John: It takes a mindset. It’s a mindset that says, “In the beginning, I’m going to throw myself into this as if it’s the only thing I’m going to do.” I’ve been asked more than once, what defines the best board members you’ve ever seen? Rather than start with qualities, I started with people and I put together a list of 100 or so board members with whom I’ve worked. And I picked the 10 from that list that I thought were the best board members. And then I asked myself, why did I pick them? What were their qualities?

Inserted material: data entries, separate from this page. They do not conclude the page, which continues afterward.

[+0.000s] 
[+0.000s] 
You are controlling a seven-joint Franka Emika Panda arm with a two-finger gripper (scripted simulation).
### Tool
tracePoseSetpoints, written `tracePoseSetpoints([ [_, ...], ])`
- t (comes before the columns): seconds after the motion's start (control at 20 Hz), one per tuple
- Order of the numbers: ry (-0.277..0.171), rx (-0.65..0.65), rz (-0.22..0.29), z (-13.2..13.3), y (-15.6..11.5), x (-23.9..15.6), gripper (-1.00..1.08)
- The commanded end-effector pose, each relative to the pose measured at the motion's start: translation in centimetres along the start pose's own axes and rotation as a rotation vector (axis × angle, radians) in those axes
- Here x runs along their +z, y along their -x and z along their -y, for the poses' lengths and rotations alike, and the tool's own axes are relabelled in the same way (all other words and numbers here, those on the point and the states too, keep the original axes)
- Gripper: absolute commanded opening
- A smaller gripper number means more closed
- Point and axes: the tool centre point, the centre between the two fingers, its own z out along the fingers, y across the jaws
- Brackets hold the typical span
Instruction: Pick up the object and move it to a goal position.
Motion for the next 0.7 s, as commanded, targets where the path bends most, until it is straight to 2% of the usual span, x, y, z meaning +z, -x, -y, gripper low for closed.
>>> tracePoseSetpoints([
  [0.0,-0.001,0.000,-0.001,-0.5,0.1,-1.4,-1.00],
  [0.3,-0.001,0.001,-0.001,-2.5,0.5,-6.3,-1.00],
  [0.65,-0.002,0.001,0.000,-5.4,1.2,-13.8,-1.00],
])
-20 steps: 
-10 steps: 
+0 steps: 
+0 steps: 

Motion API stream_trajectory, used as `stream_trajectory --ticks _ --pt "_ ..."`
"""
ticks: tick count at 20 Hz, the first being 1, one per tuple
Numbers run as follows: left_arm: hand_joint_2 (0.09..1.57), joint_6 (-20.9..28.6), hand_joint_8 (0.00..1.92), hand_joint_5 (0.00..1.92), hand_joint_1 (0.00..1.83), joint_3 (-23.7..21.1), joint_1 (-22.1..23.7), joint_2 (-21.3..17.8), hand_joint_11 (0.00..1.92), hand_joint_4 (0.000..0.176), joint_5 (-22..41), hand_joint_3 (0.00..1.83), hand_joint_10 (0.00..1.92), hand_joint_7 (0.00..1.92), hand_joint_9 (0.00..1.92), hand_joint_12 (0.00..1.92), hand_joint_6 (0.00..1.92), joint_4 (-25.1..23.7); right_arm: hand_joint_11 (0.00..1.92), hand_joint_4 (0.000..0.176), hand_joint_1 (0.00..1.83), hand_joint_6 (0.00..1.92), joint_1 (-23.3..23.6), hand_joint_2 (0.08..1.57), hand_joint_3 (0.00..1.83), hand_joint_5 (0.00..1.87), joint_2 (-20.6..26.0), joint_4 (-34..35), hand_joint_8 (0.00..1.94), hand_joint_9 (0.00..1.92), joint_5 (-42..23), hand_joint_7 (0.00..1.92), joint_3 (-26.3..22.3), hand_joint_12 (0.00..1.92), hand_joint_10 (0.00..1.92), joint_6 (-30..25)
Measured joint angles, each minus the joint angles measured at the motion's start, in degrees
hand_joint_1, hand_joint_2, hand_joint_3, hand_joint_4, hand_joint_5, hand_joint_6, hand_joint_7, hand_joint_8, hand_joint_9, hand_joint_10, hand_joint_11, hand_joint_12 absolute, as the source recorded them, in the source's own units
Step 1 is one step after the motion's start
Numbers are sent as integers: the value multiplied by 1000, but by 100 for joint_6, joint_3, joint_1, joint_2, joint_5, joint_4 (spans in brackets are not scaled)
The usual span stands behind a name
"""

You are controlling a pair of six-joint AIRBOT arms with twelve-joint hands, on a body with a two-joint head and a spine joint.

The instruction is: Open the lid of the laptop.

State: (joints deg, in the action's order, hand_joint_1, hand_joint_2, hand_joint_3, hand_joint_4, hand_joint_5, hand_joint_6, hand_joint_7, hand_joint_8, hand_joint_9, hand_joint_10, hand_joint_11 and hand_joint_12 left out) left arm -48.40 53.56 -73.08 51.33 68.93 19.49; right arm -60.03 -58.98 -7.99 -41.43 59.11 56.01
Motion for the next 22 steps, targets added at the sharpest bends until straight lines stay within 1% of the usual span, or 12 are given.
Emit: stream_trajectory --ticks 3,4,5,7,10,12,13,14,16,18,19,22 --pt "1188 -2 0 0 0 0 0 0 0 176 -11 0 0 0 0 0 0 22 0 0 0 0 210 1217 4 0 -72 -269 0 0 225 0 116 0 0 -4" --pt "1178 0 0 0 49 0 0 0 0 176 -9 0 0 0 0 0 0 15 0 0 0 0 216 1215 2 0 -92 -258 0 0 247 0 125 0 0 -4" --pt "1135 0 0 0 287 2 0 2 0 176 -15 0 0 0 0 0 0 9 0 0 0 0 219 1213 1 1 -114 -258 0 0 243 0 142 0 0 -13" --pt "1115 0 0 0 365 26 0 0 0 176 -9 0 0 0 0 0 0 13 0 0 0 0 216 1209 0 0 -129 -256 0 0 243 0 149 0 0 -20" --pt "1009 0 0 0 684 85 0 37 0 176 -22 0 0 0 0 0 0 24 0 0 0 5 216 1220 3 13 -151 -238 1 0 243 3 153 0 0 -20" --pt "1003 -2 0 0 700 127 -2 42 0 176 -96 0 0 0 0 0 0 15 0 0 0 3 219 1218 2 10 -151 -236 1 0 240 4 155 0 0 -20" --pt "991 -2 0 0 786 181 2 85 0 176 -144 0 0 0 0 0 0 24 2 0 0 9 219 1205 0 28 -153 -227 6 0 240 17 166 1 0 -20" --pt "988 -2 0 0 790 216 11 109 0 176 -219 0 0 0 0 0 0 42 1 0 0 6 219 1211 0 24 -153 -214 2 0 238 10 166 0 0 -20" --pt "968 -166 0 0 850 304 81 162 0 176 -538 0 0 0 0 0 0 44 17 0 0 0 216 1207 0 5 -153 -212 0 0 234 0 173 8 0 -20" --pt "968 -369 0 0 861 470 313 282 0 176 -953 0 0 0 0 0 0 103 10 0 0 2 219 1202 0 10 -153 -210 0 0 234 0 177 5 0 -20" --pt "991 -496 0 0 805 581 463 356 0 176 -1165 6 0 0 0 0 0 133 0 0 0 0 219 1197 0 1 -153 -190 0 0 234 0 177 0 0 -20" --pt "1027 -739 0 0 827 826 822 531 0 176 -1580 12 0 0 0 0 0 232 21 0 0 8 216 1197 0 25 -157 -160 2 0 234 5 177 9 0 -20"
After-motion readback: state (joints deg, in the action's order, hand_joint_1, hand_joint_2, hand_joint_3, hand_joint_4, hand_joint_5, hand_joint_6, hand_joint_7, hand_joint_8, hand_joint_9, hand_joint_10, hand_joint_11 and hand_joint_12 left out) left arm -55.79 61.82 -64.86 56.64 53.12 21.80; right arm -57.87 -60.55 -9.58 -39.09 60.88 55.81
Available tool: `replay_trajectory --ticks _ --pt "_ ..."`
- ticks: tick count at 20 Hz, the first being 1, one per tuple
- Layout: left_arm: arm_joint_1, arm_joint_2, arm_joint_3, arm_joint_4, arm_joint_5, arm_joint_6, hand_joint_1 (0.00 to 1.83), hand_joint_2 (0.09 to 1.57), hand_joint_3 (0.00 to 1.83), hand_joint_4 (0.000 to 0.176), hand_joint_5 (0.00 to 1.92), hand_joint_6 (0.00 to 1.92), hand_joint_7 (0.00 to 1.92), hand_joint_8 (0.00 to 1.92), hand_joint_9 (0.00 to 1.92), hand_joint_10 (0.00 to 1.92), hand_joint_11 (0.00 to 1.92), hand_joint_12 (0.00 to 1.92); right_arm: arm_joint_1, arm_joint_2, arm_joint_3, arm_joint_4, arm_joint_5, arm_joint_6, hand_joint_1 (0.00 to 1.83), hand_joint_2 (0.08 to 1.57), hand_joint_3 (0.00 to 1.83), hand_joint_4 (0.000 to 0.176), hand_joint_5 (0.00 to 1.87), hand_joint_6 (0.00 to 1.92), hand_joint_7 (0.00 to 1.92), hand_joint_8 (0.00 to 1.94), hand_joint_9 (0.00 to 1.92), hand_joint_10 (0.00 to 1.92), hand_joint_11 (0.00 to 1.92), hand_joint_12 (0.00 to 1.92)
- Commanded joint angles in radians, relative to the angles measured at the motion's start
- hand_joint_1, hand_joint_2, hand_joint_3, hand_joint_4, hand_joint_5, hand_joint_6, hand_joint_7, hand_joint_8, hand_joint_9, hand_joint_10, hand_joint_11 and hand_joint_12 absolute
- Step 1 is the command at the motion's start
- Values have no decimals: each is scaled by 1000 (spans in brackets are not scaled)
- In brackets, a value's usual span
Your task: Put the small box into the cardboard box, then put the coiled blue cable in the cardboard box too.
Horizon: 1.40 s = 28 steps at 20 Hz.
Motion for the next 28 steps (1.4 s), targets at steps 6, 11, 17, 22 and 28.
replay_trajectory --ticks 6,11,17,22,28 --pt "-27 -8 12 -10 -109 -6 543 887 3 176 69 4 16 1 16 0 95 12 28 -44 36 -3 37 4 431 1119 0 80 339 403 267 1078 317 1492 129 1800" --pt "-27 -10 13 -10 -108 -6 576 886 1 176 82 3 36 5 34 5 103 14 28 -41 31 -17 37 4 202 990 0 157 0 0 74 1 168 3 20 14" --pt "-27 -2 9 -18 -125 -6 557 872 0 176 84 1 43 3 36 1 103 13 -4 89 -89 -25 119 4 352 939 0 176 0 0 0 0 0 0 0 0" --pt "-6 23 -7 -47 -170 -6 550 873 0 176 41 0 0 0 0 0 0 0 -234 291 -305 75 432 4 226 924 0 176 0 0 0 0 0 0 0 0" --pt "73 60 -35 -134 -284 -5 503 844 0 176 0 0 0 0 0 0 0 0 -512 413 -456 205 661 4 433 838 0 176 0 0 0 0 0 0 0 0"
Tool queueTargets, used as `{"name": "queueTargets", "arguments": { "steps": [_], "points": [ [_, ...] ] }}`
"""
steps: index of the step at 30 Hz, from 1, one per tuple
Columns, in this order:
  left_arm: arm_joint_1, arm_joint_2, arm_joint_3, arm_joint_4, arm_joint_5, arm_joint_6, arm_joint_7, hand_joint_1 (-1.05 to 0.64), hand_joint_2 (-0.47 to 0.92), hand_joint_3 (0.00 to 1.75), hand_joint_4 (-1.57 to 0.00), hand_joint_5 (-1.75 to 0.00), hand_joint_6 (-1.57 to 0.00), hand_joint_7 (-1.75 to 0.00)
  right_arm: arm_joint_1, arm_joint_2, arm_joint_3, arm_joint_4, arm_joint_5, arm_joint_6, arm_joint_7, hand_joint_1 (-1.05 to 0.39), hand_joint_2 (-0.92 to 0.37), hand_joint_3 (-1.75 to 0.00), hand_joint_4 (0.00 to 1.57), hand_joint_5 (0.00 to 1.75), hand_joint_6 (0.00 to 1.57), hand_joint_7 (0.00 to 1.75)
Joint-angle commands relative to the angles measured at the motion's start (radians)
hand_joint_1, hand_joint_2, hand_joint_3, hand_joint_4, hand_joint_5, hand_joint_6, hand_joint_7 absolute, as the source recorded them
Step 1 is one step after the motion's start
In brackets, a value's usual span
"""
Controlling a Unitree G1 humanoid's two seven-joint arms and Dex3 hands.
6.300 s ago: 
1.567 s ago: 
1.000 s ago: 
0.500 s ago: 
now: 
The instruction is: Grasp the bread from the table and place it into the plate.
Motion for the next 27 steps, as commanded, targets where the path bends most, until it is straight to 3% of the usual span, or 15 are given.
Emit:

I won’t go through them all, but the first quality was every one of them approached their board membership as if it was the only thing they were doing at the time, the only thing that mattered. They were not sitting in, they weren’t trying to make themselves known, say something smart, show up. No. They were there to see how they could make a contribution. And you felt it and you saw it. And that was the first quality. And the people who’ve been most successful that I’ve seen at Yale or wherever are a driving force to make the institution better tomorrow than it is today because of their presence. That’s it.

John Pepper spent much of his career at Procter & Gamble, becoming CEO of the company in 1995. Following his time at P&G, he went on to serve as Board Chair at Walt Disney as well as Board roles at other fine companies and served as Board Chair at Yale. During his tenure as CEO, John led Procter & Gamble through a period of significant growth and expansion, introducing new products and expanding the company’s global footprint. He also spearheaded efforts to improve employee diversity and inclusivity, earning recognition for his commitment to corporate social responsibility.

Notably, John also co-founded the National Underground Railroad Freedom Center in Cincinnati, Ohio, a museum and educational center dedicated to telling the story of the Underground Railroad and the struggle for freedom and civil rights in America.

Steve Boehler, founder, and partner at Mercer Island Group has led consulting teams on behalf of clients as diverse as Ulta Beauty, Microsoft, UScellular, Nintendo, Kaiser Permanente, Holland America Line, Stop & Shop, Qualcomm, Brooks Running, and numerous others. He founded MIG after serving as a division president in a Fortune 100 when he was only 32. Earlier in his career, Steve cut his teeth with a decade in Brand Management at Procter & Gamble, leading brands like Tide, Pringles, and Jif.